Give back a single number: the count of lines in the data that contain the string "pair".

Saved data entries
+-------+

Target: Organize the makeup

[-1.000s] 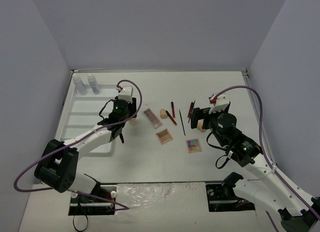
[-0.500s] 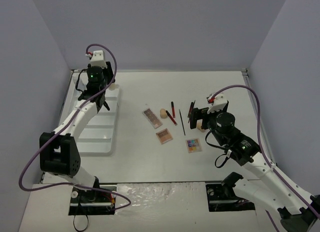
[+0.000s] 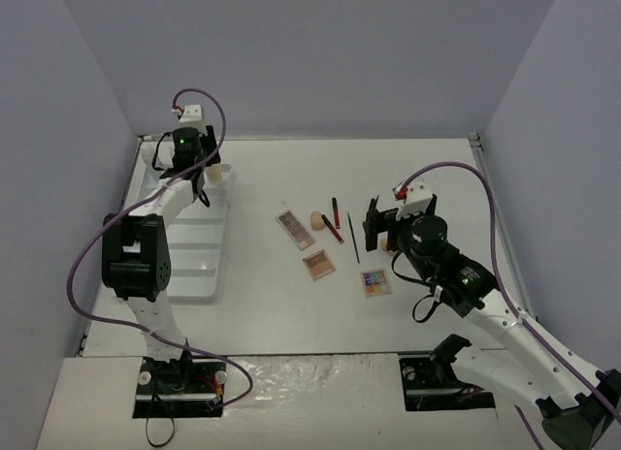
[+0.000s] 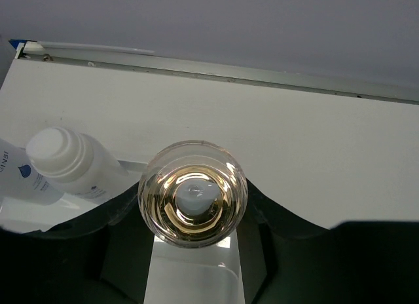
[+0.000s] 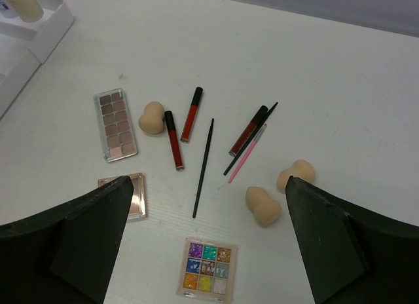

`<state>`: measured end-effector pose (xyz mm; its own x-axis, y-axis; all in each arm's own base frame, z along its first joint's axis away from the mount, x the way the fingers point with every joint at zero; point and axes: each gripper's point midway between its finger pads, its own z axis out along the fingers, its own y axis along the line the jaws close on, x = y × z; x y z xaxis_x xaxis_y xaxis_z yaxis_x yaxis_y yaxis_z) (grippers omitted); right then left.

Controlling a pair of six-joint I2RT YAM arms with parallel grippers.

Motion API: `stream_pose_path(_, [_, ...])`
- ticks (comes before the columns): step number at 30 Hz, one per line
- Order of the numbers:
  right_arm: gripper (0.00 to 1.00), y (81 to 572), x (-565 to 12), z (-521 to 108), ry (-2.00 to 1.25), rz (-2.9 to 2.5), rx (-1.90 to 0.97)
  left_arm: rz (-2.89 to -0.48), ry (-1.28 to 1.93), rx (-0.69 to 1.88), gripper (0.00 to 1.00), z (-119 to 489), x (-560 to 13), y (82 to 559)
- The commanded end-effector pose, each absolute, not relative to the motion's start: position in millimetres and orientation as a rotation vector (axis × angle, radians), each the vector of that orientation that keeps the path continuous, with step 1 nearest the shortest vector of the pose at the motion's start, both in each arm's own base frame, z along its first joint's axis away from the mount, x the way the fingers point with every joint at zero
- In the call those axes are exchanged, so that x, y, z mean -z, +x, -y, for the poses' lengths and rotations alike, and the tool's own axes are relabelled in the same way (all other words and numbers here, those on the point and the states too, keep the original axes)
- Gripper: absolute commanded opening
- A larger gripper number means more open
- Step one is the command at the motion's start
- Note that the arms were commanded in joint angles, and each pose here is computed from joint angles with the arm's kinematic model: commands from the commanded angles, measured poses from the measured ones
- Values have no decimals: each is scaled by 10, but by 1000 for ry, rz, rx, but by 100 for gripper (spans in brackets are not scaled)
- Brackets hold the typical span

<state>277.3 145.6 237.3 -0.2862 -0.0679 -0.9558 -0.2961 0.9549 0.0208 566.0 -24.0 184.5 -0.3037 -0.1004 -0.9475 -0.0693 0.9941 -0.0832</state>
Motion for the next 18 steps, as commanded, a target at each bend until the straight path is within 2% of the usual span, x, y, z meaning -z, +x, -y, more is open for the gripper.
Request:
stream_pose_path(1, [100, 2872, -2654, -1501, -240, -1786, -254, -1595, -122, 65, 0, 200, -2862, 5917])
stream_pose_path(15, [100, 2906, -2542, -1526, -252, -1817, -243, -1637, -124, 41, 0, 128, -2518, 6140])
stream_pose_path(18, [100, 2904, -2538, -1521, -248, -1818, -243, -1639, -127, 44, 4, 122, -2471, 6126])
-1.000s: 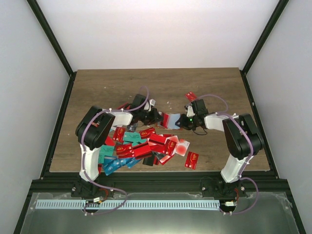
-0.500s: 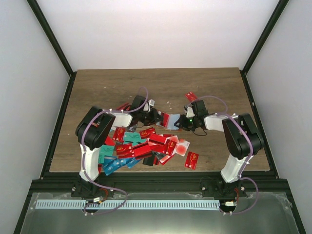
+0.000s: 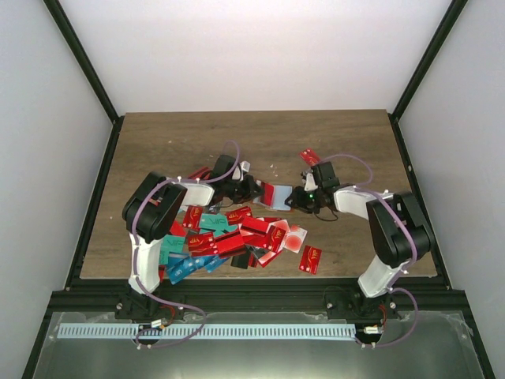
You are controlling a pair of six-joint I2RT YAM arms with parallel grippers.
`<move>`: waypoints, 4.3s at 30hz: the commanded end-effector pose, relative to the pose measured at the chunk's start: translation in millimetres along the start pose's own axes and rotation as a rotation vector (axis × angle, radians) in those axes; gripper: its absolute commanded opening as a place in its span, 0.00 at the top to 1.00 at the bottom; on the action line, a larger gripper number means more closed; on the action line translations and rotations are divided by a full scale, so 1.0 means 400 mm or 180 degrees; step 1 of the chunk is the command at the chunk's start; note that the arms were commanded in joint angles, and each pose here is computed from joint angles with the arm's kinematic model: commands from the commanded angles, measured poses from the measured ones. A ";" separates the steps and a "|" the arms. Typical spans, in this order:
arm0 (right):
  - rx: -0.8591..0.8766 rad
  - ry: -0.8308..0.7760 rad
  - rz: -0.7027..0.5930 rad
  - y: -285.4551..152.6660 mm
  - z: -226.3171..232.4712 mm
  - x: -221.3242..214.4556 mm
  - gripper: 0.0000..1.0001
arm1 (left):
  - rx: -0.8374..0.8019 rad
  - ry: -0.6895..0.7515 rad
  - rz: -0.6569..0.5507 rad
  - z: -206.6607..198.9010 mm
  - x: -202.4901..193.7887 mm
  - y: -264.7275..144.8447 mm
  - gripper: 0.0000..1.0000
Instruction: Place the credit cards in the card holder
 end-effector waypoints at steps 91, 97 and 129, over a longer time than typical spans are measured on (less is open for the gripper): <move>-0.0115 -0.0127 -0.0133 0.022 -0.008 0.041 0.83 | 0.0052 0.0079 0.0455 -0.003 -0.052 0.159 0.94; -0.0128 -0.0138 -0.0132 0.021 -0.009 0.041 0.83 | 0.0145 0.0124 0.0447 0.000 -0.055 0.159 0.91; -0.0187 -0.0154 -0.0178 0.008 -0.006 0.046 0.83 | 0.0804 0.0865 0.0101 -0.091 -0.026 0.058 0.46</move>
Point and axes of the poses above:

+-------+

:: Reply ::
2